### What is required
Every line of the entries below that carries the string "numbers" should be copied.

- - - - -

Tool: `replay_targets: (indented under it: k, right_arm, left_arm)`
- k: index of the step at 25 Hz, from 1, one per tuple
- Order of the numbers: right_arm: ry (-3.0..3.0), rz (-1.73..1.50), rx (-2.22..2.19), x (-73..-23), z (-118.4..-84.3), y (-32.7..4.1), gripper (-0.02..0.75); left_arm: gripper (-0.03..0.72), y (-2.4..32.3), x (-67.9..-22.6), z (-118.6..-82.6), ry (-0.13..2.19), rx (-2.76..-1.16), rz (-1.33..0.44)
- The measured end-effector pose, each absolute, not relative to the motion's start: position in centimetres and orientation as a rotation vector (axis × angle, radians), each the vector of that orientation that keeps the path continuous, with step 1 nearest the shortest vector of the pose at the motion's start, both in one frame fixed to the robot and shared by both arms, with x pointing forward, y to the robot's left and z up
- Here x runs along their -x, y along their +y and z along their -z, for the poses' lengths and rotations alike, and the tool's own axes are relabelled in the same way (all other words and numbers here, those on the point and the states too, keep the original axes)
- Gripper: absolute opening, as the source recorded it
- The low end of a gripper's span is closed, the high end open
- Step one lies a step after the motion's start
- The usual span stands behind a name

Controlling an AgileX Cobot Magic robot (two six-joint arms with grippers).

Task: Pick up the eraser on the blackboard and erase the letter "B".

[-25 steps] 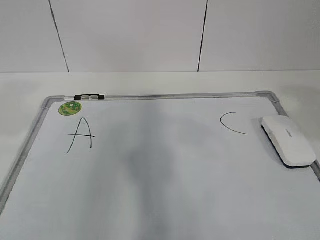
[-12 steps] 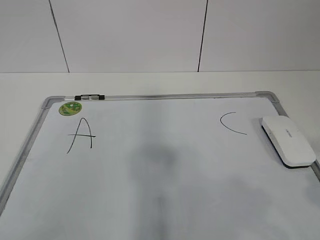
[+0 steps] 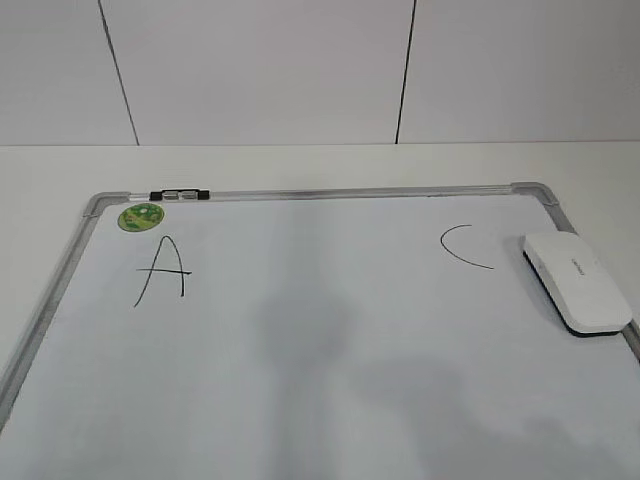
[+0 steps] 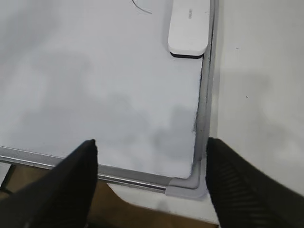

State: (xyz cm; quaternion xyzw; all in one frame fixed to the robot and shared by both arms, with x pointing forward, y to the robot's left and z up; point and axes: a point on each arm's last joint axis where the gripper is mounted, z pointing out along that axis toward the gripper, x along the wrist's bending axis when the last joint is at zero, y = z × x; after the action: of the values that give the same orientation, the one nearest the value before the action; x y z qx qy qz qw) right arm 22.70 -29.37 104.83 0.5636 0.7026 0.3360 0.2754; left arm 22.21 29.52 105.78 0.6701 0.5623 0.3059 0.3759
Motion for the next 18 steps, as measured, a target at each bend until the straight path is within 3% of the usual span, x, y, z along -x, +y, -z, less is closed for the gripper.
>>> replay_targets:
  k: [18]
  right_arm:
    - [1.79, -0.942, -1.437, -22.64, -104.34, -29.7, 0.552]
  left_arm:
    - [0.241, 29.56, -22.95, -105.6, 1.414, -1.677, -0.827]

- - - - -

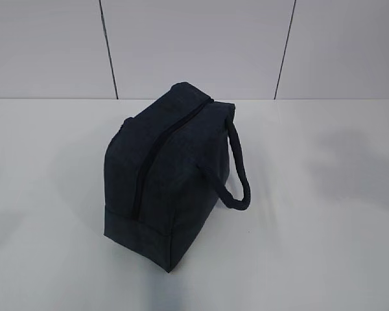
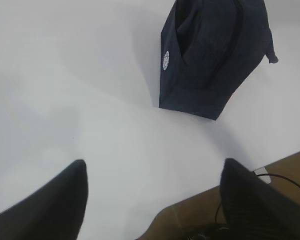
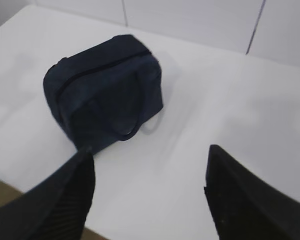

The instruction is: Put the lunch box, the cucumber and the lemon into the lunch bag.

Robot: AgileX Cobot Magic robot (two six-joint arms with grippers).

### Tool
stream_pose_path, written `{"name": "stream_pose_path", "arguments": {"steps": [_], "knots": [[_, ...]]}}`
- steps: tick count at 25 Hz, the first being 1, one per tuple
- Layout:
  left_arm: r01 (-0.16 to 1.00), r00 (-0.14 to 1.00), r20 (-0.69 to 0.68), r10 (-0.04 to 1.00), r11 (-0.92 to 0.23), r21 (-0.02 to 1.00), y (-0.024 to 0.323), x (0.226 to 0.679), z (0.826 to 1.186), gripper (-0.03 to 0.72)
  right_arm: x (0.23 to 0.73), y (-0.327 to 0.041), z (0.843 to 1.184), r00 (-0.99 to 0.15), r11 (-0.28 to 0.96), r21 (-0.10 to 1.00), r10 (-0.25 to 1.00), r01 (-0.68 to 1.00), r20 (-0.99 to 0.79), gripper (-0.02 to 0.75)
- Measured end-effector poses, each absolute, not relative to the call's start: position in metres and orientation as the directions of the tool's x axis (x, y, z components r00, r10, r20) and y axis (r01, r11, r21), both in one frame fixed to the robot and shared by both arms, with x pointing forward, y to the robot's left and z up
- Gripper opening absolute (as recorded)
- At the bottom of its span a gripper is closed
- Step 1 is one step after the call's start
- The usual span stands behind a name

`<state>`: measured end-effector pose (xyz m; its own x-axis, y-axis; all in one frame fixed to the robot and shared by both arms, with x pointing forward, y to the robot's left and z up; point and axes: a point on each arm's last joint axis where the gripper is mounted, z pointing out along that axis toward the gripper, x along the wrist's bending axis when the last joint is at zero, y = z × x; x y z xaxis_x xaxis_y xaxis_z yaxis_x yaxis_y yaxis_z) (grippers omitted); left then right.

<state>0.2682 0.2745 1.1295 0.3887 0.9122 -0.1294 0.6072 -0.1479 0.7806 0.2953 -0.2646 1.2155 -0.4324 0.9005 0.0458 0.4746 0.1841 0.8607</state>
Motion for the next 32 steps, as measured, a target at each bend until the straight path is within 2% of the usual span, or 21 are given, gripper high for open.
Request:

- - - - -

### Response to this task
- Order of the numbers: right_arm: ry (-3.0..3.0), rz (-1.73..1.50), rx (-2.22..2.19), x (-73..-23), z (-118.4..-84.3), y (-32.7..4.1), gripper (-0.02..0.75); left_arm: gripper (-0.03..0.72), y (-2.4..32.3), x (-67.9..-22.6), z (-118.6..-82.6), ry (-0.13..2.19), rx (-2.76..-1.16), rz (-1.33..0.44)
- Here x runs along their -x, y along their +y and z along their -z, for the poses' lengths and rotations alike, and the tool's own axes are relabelled in the same way (all other words and numbers here, those on the point and the states too, keep the original axes)

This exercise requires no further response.